- Task instructions -
Whenever the word "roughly" turns up in a line of the data below, copy that line.

:: Records for the task

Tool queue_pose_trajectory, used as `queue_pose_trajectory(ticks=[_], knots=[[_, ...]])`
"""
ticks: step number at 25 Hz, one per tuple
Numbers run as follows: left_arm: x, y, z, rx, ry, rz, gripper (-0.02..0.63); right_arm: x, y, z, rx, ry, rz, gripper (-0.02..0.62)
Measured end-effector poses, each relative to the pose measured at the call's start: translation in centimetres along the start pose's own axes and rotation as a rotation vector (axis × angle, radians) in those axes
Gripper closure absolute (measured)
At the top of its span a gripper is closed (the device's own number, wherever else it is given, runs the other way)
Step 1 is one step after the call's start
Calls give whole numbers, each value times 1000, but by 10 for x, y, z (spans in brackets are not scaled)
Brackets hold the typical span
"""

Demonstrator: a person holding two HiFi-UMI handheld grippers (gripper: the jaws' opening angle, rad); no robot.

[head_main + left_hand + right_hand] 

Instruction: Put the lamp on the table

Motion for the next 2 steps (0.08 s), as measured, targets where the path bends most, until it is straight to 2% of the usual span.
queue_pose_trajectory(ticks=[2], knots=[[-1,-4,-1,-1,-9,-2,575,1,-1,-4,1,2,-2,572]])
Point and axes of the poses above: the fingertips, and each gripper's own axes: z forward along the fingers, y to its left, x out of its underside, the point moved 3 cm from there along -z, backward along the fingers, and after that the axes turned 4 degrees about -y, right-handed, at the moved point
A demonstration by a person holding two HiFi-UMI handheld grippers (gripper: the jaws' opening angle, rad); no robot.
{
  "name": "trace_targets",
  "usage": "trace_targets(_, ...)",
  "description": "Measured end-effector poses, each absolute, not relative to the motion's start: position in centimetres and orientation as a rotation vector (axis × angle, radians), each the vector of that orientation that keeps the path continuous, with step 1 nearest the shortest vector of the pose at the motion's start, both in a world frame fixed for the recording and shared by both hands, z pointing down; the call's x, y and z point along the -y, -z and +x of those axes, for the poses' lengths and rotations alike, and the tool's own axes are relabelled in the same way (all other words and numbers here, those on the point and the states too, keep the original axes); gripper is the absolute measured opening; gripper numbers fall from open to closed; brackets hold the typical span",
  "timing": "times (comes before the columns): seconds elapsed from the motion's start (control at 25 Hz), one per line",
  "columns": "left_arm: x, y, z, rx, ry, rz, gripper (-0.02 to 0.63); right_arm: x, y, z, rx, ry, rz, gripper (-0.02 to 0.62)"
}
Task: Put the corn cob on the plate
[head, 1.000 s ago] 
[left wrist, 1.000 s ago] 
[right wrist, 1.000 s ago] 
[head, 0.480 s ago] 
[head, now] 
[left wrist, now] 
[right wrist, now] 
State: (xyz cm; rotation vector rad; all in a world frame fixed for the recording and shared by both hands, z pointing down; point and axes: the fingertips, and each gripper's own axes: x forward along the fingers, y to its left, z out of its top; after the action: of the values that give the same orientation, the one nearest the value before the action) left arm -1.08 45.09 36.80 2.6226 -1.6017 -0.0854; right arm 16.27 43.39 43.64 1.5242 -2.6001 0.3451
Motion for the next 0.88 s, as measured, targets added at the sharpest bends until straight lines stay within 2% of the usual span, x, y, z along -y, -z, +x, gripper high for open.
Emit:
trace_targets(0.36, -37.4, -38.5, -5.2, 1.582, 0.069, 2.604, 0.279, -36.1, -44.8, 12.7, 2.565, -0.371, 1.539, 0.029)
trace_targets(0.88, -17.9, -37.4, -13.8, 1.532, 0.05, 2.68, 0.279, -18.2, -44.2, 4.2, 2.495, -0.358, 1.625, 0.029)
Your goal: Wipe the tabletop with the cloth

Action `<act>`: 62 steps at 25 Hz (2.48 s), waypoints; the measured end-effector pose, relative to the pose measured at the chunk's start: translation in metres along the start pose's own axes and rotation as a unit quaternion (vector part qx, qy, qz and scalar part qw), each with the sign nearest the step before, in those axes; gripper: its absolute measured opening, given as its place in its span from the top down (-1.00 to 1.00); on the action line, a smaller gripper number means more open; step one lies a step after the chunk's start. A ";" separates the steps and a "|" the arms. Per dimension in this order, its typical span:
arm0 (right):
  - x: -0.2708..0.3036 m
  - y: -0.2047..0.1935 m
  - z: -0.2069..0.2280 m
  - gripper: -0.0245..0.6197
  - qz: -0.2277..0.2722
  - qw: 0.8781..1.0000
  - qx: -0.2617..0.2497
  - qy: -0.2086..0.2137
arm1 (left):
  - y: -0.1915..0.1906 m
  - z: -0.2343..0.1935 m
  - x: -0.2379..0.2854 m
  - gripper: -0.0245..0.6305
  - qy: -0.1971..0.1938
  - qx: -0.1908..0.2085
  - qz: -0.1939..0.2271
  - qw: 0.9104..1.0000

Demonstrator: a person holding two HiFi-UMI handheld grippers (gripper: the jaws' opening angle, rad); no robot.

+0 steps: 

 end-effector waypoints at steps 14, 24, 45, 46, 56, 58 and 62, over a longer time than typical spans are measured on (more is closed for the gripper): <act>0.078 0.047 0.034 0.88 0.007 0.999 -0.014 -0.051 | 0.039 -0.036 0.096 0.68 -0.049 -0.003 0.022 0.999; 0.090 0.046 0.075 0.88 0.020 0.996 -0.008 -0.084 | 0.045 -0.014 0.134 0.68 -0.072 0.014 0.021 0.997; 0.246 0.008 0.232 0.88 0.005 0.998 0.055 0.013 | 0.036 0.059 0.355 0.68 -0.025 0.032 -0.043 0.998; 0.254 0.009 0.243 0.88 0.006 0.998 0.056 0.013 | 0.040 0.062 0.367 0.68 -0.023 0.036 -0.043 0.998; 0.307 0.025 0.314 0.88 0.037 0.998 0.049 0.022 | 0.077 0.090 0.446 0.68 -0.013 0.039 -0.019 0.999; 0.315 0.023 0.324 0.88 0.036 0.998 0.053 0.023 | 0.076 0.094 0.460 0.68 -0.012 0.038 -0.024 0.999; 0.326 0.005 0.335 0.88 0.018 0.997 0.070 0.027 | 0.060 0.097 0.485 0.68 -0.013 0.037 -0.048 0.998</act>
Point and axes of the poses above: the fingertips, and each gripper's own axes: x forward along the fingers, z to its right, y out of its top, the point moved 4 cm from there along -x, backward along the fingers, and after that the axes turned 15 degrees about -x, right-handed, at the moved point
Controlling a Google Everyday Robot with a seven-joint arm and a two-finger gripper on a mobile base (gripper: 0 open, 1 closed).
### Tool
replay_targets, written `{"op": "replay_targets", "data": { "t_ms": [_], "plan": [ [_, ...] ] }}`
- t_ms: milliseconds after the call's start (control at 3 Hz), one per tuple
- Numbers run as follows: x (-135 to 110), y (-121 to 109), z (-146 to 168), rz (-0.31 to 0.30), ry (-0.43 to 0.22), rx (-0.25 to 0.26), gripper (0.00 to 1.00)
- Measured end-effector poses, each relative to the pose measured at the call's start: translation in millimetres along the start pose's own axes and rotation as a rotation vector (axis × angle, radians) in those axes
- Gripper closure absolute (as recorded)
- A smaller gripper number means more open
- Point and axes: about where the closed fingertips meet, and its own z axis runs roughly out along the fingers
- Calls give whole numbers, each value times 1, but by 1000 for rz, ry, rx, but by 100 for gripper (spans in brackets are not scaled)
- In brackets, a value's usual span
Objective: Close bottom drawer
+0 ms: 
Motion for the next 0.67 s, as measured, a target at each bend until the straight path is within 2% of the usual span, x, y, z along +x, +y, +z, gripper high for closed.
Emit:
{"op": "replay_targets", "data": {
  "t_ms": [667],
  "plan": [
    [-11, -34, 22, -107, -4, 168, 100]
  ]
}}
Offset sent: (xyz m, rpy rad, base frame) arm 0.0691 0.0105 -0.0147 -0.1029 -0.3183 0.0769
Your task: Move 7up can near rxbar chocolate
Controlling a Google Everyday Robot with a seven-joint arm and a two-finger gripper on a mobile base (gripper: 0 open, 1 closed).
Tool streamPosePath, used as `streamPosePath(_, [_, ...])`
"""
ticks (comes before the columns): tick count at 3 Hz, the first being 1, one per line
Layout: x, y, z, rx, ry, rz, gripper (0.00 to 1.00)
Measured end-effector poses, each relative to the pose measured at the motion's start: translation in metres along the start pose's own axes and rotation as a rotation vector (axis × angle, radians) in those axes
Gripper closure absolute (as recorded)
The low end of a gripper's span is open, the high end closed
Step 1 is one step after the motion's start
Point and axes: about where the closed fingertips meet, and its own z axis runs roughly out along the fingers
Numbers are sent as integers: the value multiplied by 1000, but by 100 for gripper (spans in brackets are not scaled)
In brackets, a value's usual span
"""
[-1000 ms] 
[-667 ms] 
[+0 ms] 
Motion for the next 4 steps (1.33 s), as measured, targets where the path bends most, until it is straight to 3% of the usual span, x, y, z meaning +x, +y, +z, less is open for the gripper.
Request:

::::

- Expected answer -
- Point and axes: about where the closed fingertips meet, and its own z axis runs roughly out along the fingers
Point and axes: about where the closed fingertips meet, and its own z axis runs roughly out along the fingers

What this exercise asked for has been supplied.